Beata Wilczek: Your practice appears very complex. Could you describe what do you do?

Elisa van Joolen: In my work, I merge the analytical with a hands-on process. I investigate the current fashion system, exploring and proposing new models of production and presentation. My approach to clothing design is characterised by strategies of intervention and reconfiguration. Whereby my projects often reflect specific social contexts and emphasise collaboration and participation. They expose relational aspects of clothing and subvert processes of value production.

Issey Miyake said that design is born out of research, do you agree with him?

Yes, I totally agree.

In recent years there has been a noticeable shift towards research-based and critically-driven fashion design practice. It has emerged in similar time in such cities as Melbourne, New York, Vienna and Amsterdam. We can see this global ‘smart fashion’ tendency in art, design and academic practices. Do you have an idea where did it all came from?

The Internet, of course, has a great influence. As it is tool to get information, know what is going on at any place and any time in the world. Before you had to physically go to places or publish in magazines to share information. Now this exchange and being connected with fellow practitioners is much easier and faster. Perhaps that’s why it emerged at a similar time.

With regards to a shift in critically driven fashion: I think taking a critical position towards the fashion industry is not really new. It is how this critical position is applied that is different. In the 90s you saw ‘critical fashion’ by designers like Viktor&Rolf, whose collections were very much concept driven and questioning the fashion world. However nowadays critique does not end with concepts but I see that designers (and artists) try to apply ideas and start to create their new systems. Critique is used in a way to draw things together, to find new ways to collaborate. Critique as a proposition.

11”x17” Sweater ‘Russell Athletic x Rockwell by Parra x G-Star RAW’

11”x17” Sweater ‘Russell Athletic x Rockwell by Parra x G-Star RAW’, photo courtesy Blommers/Schumm

You have studied at Gerrit Rietveld Academy in Amsterdam and Parsons in New York and now you teach yourself. What are the challenges of fashion education?

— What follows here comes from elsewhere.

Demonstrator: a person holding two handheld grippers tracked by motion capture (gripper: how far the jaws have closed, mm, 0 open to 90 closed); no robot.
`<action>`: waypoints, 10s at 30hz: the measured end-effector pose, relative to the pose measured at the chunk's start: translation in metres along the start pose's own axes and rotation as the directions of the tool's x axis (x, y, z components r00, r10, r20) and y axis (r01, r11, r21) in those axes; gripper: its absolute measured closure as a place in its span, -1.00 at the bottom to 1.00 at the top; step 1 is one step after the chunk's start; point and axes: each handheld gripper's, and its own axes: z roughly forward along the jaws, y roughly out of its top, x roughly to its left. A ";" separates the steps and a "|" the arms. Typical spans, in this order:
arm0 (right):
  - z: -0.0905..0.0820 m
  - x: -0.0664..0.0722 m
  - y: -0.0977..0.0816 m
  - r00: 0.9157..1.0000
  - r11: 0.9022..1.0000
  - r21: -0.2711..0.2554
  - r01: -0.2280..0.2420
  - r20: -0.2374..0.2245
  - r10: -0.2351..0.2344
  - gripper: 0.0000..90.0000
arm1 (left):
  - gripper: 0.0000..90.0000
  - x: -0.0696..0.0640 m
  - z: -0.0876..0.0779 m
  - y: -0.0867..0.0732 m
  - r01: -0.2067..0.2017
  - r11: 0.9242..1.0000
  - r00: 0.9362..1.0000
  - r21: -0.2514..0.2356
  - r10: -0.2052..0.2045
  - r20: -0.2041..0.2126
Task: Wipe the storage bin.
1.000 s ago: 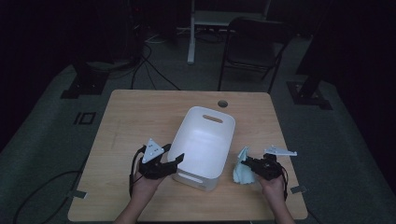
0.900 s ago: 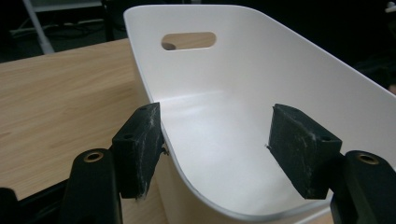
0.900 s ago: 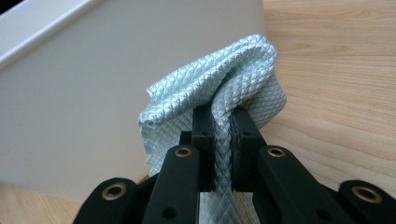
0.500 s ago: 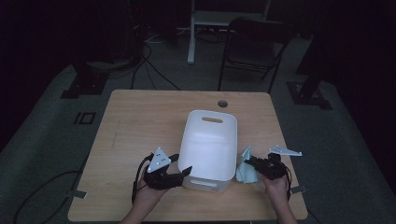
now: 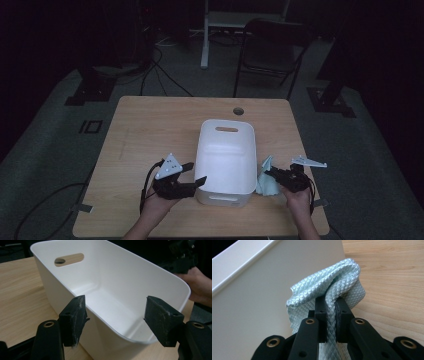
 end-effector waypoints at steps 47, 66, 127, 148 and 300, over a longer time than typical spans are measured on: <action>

Fashion changes rapidly, yet the way fashion is taught does not change very fast. Most of the fashion programs are still focused on drilling their students to become the next big star designer. I think this idea is very outdated. It is just one of the many possibilities, there are so many other ways to engage with fashion! Fashion is clothing in context, and this is in constant flux. It is much more exciting to think with students about new ways to be with fashion, beyond these static notions of fashion. I often refer in class to the 10 Immaculate Heart College Art Department Rules by St. Corita Kent and John Cage. These rules put importance to curiosity, openness, engaged work ethic and playfulness. To give an example: one of the rules is “Don’t try to create and analyse at the same time. They are different processes.” This sound simple, but to put this in practice is quite difficult. To freely, intuitively create and not immediately ‘limit’ yourself by analysing while you create. And… to analyse what you just did is also super important: to contextualize your work. Especially now in a time where everything is available to us, we need to be specific and precise. But you cannot create and analyse at the same time! If you do so: you end up with stiff, boring work… To make good work is like a ping-pong game: create-analyse-create-analyse-create-analyse.

When I look at your designs I feel like they are very capacious and smooth, especially when it comes to traditional division between menswear and womenswear. Do you feel that this sex-based division is outdated?

I do not design with an idea my mind that it is either for a man or a woman. It is simply not very important to me. Anyone who likes what I make can wear it. I very much like that word that you use: capacious. In my work I try to create new spaces, I am looking for a kind of openness. Literally by cutting open existing materials like sweaters and sneakers and by opening up ideas connected to what a garment is and to whom it belongs.

I think that cutting and opening describes well your ongoing project 11”x17”. Could you tell me more about it?

11”x17″ is a research project that examines and challenges the fashion industry’s prevailing value systems and methods of production. The project began in New York in 2012. In 2013 I continued the project in Amsterdam with a series of conversations with representatives of various fashion brands, including G-Star, O’Neill, gsus sindustries, Rockwell by Parra, Converse, moniquevanheist, and Nike. Then these companies contributed by donating clothing and footwear in the form of samples, archival pieces, and stock. A selection of these, complemented with pieces of second hand and no brand clothing have been reconstructed and presented as 11″x17″ crew neck sweaters and Invert Footwear. I combine different categories from the entire scope of fashion into one piece of clothing. I want to create this kind of plural connection between brands.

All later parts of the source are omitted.